● **WORK TASK**
What you return must be every line from the beginning of the data through the line holding "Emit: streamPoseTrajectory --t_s", unchanged.

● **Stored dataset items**
+ + + + + + +

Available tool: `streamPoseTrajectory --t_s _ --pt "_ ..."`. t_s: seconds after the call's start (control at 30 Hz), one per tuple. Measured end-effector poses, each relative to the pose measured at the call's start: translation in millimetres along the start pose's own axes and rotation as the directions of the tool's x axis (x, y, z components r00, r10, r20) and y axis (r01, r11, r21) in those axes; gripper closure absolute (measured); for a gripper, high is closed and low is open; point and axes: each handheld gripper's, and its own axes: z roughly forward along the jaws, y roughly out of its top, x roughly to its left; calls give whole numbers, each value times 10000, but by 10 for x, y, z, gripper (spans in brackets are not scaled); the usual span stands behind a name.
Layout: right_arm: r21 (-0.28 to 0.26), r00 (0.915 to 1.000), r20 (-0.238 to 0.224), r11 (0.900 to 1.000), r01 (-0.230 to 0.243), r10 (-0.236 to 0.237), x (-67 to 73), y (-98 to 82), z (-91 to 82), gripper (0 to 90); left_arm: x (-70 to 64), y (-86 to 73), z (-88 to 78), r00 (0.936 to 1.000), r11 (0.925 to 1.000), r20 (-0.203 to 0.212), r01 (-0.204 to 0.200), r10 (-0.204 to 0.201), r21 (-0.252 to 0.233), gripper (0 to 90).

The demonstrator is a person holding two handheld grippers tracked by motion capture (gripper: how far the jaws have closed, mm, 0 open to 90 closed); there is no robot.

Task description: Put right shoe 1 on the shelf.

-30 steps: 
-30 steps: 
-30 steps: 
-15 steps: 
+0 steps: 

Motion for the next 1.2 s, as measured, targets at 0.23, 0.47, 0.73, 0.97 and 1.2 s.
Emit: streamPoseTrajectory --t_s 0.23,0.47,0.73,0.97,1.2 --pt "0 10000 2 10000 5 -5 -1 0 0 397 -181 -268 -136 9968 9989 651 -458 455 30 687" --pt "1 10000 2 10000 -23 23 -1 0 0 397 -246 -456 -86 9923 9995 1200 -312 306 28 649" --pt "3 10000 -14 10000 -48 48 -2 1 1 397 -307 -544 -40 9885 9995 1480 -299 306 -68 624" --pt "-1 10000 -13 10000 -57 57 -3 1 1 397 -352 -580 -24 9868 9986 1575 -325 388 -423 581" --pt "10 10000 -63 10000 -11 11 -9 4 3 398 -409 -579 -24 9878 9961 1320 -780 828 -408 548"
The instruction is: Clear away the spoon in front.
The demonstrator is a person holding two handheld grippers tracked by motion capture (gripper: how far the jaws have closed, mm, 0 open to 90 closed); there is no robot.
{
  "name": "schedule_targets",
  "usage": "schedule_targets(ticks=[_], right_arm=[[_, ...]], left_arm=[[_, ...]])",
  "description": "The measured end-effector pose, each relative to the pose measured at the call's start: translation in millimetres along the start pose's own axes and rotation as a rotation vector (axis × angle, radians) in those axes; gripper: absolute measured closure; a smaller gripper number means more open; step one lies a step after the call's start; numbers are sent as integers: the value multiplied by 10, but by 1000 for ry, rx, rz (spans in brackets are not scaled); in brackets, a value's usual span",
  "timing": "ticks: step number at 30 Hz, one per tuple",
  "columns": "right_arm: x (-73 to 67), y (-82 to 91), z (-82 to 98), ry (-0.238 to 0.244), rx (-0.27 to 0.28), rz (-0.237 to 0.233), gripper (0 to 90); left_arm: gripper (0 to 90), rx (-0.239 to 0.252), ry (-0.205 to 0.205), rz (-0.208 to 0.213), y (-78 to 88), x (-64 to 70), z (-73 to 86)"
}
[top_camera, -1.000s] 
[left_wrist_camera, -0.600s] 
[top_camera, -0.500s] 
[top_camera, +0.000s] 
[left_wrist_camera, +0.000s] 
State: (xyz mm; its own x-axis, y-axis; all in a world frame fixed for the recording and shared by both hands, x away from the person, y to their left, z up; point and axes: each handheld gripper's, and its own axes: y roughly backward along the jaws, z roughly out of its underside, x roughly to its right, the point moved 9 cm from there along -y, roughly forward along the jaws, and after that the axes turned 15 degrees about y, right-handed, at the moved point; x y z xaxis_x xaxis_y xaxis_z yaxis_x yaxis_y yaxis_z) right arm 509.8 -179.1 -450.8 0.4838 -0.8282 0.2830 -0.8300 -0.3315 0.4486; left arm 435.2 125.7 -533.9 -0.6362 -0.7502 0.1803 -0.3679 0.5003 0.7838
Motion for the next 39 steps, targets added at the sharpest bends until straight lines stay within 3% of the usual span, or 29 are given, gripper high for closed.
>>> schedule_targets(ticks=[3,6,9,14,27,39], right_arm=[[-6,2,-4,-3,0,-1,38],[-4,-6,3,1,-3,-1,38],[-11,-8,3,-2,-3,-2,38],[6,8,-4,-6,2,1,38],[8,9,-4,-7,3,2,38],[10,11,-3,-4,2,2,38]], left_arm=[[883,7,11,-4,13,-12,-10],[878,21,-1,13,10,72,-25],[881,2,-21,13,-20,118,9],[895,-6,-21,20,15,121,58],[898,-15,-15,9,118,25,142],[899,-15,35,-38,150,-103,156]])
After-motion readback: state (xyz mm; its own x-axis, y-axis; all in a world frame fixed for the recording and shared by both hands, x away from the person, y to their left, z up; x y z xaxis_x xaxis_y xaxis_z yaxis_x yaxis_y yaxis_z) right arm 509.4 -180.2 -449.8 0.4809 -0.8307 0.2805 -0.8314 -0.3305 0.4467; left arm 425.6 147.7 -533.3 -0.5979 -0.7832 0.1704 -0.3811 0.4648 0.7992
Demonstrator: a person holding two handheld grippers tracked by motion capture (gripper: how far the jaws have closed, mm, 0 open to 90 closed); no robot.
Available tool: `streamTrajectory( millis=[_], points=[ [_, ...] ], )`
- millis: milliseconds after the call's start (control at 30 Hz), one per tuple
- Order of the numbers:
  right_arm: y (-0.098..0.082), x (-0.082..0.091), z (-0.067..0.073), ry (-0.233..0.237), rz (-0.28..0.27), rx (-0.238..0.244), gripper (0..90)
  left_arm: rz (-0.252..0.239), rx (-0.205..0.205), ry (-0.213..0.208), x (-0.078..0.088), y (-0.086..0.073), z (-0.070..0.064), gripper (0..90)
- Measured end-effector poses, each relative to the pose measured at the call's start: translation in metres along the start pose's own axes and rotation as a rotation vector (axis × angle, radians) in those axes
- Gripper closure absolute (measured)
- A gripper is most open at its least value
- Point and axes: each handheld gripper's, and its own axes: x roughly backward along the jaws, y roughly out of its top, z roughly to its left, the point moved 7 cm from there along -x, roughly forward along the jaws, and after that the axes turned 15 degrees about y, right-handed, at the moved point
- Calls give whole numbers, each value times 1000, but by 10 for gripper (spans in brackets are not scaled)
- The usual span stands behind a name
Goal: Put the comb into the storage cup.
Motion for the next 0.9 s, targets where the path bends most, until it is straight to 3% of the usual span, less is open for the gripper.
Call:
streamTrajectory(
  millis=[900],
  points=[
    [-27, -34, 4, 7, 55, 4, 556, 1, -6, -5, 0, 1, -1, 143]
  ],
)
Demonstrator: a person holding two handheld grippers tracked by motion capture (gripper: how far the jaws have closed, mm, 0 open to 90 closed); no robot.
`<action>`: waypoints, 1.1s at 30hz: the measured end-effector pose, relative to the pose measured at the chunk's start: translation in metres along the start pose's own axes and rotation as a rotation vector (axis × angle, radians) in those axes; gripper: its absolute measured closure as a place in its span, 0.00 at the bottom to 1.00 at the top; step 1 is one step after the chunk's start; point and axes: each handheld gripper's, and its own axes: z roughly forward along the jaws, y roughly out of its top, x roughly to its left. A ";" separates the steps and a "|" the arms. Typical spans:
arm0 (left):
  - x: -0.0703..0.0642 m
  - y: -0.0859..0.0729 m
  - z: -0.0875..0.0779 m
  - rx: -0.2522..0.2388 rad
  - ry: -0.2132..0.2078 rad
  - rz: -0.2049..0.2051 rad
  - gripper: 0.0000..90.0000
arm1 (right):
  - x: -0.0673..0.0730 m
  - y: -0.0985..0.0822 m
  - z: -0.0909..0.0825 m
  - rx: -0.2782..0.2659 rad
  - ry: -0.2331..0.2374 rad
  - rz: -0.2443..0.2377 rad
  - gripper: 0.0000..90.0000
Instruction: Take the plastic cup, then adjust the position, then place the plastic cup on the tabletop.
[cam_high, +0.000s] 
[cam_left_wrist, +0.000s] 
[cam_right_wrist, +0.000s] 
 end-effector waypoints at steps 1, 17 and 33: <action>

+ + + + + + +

● **ANSWER BOX**
Available tool: `streamPoseTrajectory --t_s _ --pt "_ ..."`. t_s: seconds after the call's start (control at 30 Hz), one per tuple. Measured end-effector poses, each relative to the pose measured at the call's start: translation in millimetres along the start pose's own axes and rotation as the directions of the tool's x axis (x, y, z components r00, r10, r20) and y axis (r01, r11, r21) in those axes; gripper closure absolute (measured); for a gripper, high is closed and low is open; point and axes: each handheld gripper's, and its own axes: z roughly forward along the jaws, y roughly out of its top, x roughly to its left; calls give whole numbers, each value times 10000, but by 10 for x, y, z, gripper (spans in brackets are not scaled); the usual span stands behind a name.
Layout: right_arm: r21 (-0.28 to 0.26), r00 (0.915 to 1.000), r20 (-0.238 to 0.224), r11 (0.900 to 1.000), r01 (-0.230 to 0.243), r10 (-0.236 to 0.237), x (-67 to 73), y (-98 to 82), z (-91 to 82), gripper (0 to 90); left_arm: x (-70 to 64), y (-86 to 73), z (-88 to 78), r00 (0.936 to 1.000), r11 (0.925 to 1.000), r20 (-0.203 to 0.212), r01 (-0.204 to 0.200), r10 (-0.204 to 0.201), r21 (-0.252 to 0.233), gripper (0 to 90).

The demonstrator is a person holding two handheld grippers tracked by motion capture (gripper: how far the jaws have closed, mm, 0 open to 90 closed); there is no robot.

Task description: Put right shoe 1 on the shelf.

-30 steps: 
-30 steps: 
-30 steps: 
-15 steps: 
+0 steps: 

Motion for the next 1.2 s, as measured, targets at 0.23, 0.47, 0.73, 0.97 and 1.2 s.
Emit: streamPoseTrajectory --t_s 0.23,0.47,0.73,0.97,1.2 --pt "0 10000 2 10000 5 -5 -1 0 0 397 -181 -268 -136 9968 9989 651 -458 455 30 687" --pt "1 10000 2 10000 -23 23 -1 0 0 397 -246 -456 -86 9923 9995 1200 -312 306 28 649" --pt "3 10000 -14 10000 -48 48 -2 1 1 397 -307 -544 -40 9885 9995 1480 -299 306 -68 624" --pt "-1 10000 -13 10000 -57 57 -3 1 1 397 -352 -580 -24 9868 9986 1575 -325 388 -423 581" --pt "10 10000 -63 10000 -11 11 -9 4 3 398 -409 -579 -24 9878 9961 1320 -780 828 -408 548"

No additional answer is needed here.